WHAT YOU WILL DO: Before writing out the records, remove the pictures; keep everything else exact.

(EXTRACTED INFORMATION begins)

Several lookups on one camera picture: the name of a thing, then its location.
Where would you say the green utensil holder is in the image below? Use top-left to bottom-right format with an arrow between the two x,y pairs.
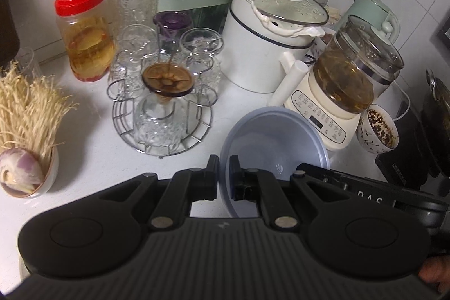
155,0 -> 237,42

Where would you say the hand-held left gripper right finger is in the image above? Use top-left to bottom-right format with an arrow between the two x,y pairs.
229,155 -> 350,229

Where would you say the red printed drinking glass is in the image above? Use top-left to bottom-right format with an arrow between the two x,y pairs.
14,47 -> 43,80

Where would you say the white electric pot with lid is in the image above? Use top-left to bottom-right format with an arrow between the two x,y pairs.
221,0 -> 330,108

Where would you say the patterned ceramic cup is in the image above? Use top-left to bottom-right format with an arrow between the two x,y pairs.
356,104 -> 400,155

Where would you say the glass health kettle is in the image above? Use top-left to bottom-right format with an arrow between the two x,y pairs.
283,15 -> 406,152

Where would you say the purple glass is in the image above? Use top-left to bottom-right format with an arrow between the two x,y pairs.
153,12 -> 193,42

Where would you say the pale blue plastic bowl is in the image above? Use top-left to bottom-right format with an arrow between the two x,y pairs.
219,107 -> 331,219

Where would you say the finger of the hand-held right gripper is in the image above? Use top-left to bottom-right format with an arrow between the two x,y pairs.
299,163 -> 348,183

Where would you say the person's right hand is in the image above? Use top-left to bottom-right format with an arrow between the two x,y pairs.
420,255 -> 450,284

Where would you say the round wire glass rack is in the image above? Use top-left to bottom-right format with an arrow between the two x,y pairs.
106,50 -> 216,159

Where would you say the dark wok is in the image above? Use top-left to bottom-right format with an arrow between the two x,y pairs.
421,69 -> 450,178

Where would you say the halved purple onion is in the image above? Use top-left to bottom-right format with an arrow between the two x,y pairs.
0,148 -> 45,187

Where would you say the enoki mushroom bunch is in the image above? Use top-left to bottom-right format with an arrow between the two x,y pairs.
0,61 -> 78,168

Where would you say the upturned clear glass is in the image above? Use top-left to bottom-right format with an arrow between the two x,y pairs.
111,24 -> 159,98
180,28 -> 224,90

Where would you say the white ceramic bowl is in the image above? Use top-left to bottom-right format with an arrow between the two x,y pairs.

(EXTRACTED INFORMATION ends)

EXERCISE RESULT:
Several lookups on one camera picture: the name of a thing, then its location.
Where would you say the green utensil holder is in the image below? Use top-left to bottom-right format with an arrow between the two x,y pairs.
155,0 -> 237,42

Where would you say the hand-held left gripper right finger is in the image above? Use top-left to bottom-right format with an arrow between the two x,y pairs.
229,155 -> 350,229

Where would you say the red printed drinking glass is in the image above? Use top-left to bottom-right format with an arrow between the two x,y pairs.
14,47 -> 43,80

Where would you say the white electric pot with lid is in the image above? Use top-left to bottom-right format with an arrow between the two x,y pairs.
221,0 -> 330,108

Where would you say the patterned ceramic cup is in the image above? Use top-left to bottom-right format with an arrow between the two x,y pairs.
356,104 -> 400,155

Where would you say the glass health kettle is in the image above? Use top-left to bottom-right format with an arrow between the two x,y pairs.
283,15 -> 406,152

Where would you say the purple glass is in the image above? Use top-left to bottom-right format with an arrow between the two x,y pairs.
153,12 -> 193,42

Where would you say the pale blue plastic bowl is in the image above? Use top-left to bottom-right format with an arrow between the two x,y pairs.
219,107 -> 331,219

Where would you say the finger of the hand-held right gripper is in the image above? Use top-left to bottom-right format with an arrow between the two x,y pairs.
299,163 -> 348,183

Where would you say the person's right hand is in the image above? Use top-left to bottom-right format with an arrow between the two x,y pairs.
420,255 -> 450,284

Where would you say the round wire glass rack is in the image above? Use top-left to bottom-right format with an arrow between the two x,y pairs.
106,50 -> 216,159

Where would you say the dark wok is in the image above? Use top-left to bottom-right format with an arrow between the two x,y pairs.
421,69 -> 450,178

Where would you say the halved purple onion is in the image above? Use top-left to bottom-right format with an arrow between the two x,y pairs.
0,148 -> 45,187

Where would you say the enoki mushroom bunch is in the image above? Use top-left to bottom-right format with an arrow between the two x,y pairs.
0,61 -> 78,168

Where would you say the upturned clear glass is in the image above? Use top-left to bottom-right format with an arrow between the two x,y pairs.
111,24 -> 159,98
180,28 -> 224,90

Where would you say the white ceramic bowl is in the image above? Use top-left to bottom-right format with an arrow between the two x,y pairs.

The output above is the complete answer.